BishopAccountability.org
 
  Big Catholic Celebration Holds a Risk of Backlash

By Brian Toohey
West Australian
July 7, 2008

http://www.thewest.com.au/default.aspx?MenuID=54&ContentID=83311

Australian Catholics are treated far more tolerantly today than they were 50 or 100 years ago. But the Church is pushing its luck. It now risks a backlash after the Catholic-dominated NSW Labor Government made it a criminal offence to do anything which "causes annoyance or inconvenience to participants in World (Catholic) Youth Day".

Catholics have come a long way since the Liberal Party reflected widespread Protestant attitudes when it was founded by Robert Menzies in the 1940s. John Cramer, who became a minister in the Menzies government in 1956, wrote in his memoirs that Mr Menzies would say when he approached: "Be careful boys, here comes the papist". Mr Cramer said: "It always seemed uppermost in his mind that I was Catholic and therefore in some way different."


Much has changed. Liberal leader Brendan Nelson is a Catholic, as is shadow treasurer Malcolm Turnbull. Another Catholic front bencher, Tony Abbott, is a vigorous proponent of his Church's views on moral issues such as euthanasia, stemcell research and contraception (but not on the invasion of Iraq).

Mr Abbott recently wrote a long article expressing his hopes that the local Catholic Church will be transformed by the visit of Pope Benedict XVI in mid-July for the week-long World Youth Day (WYD). Mr Abbott candidly acknowledged that WYD, expected to draw at least 100,000 overseas pilgrims and a similar number from interstate, "will all but close down Sydney".

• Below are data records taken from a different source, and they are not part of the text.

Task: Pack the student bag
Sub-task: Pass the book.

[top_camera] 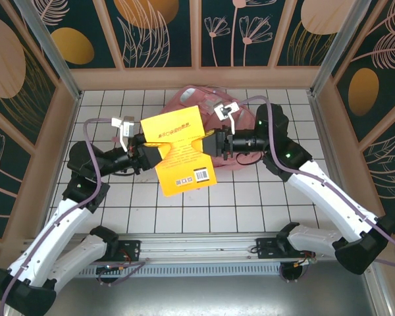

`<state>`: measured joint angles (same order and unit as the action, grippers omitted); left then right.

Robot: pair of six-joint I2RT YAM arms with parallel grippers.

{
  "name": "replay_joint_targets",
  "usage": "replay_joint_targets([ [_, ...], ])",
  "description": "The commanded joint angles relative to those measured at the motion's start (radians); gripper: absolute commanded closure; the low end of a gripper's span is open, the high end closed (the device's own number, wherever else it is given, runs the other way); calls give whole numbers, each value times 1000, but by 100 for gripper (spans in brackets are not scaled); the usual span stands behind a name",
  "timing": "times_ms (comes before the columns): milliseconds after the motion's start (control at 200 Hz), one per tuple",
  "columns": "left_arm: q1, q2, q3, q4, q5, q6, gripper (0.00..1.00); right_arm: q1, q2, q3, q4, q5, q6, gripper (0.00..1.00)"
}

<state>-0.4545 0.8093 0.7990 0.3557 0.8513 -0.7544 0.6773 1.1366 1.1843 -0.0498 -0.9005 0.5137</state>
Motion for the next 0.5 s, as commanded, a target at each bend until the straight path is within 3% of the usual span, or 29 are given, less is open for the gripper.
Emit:
replay_joint_targets([
  [0, -4, 9, 15, 83, 58, 0, 70, -29, -20, 10, 12, -12, -35, 100],
  [195, -4, 77, 16, 155, 141, -52, 93, -40, -1, 14, -20, -5, -62, 100],
  [270, -4, 105, 21, 156, 146, -58, 87, -50, -5, 2, 8, 2, -43, 100],
  [325, -4, 121, 30, 163, 144, -57, 100, -53, -11, -18, 50, 8, -16, 100],
  [400, -4, 121, 47, 131, 75, -41, 100, -55, -27, -52, 101, 52, 20, 82],
  [495, -4, 79, 25, 195, -108, -88, 100, -55, -70, -157, 273, 89, 109, 47],
])
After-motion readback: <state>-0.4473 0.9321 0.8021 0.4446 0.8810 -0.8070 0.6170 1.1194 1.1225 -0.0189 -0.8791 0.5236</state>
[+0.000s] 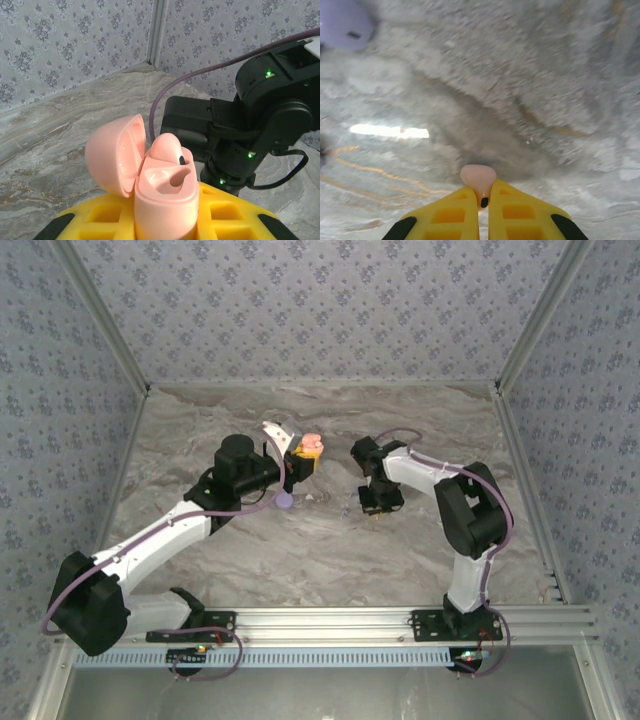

For Mr Abbott, the primary importance of the Pope's visit relates to internal Church matters. He says: "If Pope Benedict leaves Sydney without tackling the malaise of the Church (in Australia), people will feel cheated and WYD will have been a failure".

Mr Abbott makes it plain that the malaise he has in mind is the decline of the Church as a religious force, rather than issues such as the sexual abuse of young people by clergy. Whether the Church gains from the Pope's visit is no business of a secular state. If the visit fails to satisfy Mr Abbott's criteria, the 95 per cent of Australians who don't go to Mass on Sunday are unlikely to "feel cheated". But their mood is unlikely to be improved after last week's revelations about the NSW Government's use of its regulatory powers, without parliamentary debate, to introduce tough new curbs on individual liberties.

Anyone who annoys WYD participants at 680 sites will commit a criminal offence. Police powers have been given to volunteers from the State Emergency Service and the Rural Fire Brigade, but they have refused to use them. But police can deem the distribution of free condoms to pilgrims to be annoying regardless of their utilitarian value.

Likewise, messages on T-shirts and banners can be outlawed. Police have even told the much sinned against victims group, Broken Rites, that it has to submit banners, proposed locations and so on to gain approval to protest against clerical sexual abuse.

NSW Premier Morris Iemma and his deputy John Watkins are Catholics, as is WYD Minister Kristina Keneally, who says that WYD's promoter, Cardinal George Pell, did not request the new laws, but the Church was consulted. A law professor at the Australian Catholic University, the Jesuit priest Frank Brennan, wrote in the online magazine Eureka Street that the law "is a dreadful interference with civil liberties, and contrary to the spirit of Catholic social teaching on human rights. I am saddened that the State has seen fit to curtail civil liberties further in this instance than for other significant international events hosted in Sydney". Fr Brennan said no fair application of the principles set out in a 1963 papal encyclical "would permit an extension of police powers simply to preclude protesters from causing annoyance to pilgrims attending WYD".

The week-long jamboree — involving extensive road closures and heavy-handed security — will cause serious inconvenience to many businesses and residents. Randwick racecourse will be closed for 10 weeks to prepare for a sleep-over by Catholic youth followed by a papal Mass. The closure requires several small business operators, including 25 trainers and their staff, as well as vets, farriers and feedstock merchants, to vacate their workplaces along with almost 800 horses. Initially, no provision was made for compensation, but the Howard and

Iemma governments eventually put in $40 million, bringing overall government subsidies to roughly $160 million.

State schools are being made to accommodate visiting pilgrims, even though they are not insured for this type of occupancy. Residents at university colleges are being told to move out to create room for pilgrims. Trees are being uprooted in parks to create an easier passage for pilgrims. Changed traffic rules mean that many businesses will lose customers who are unable to park within walking distance.

Mr Watkins has even appealed to the altruism of workers in the CBD and urged them take holidays to ease congestion during WYD.

Unless he wants to resurrect sectarian tensions, Cardinal Pell should support the immediate repeal of the repressive new law and pay a much bigger share of the costs.

While not exactly offering fully catered corporate boxes, the Church is selling good seats to the Pope's Mass for $175 each. Catering is included in a $335 ticket which offers a clear view of a devout young man re-enacting Christ's crucifixion.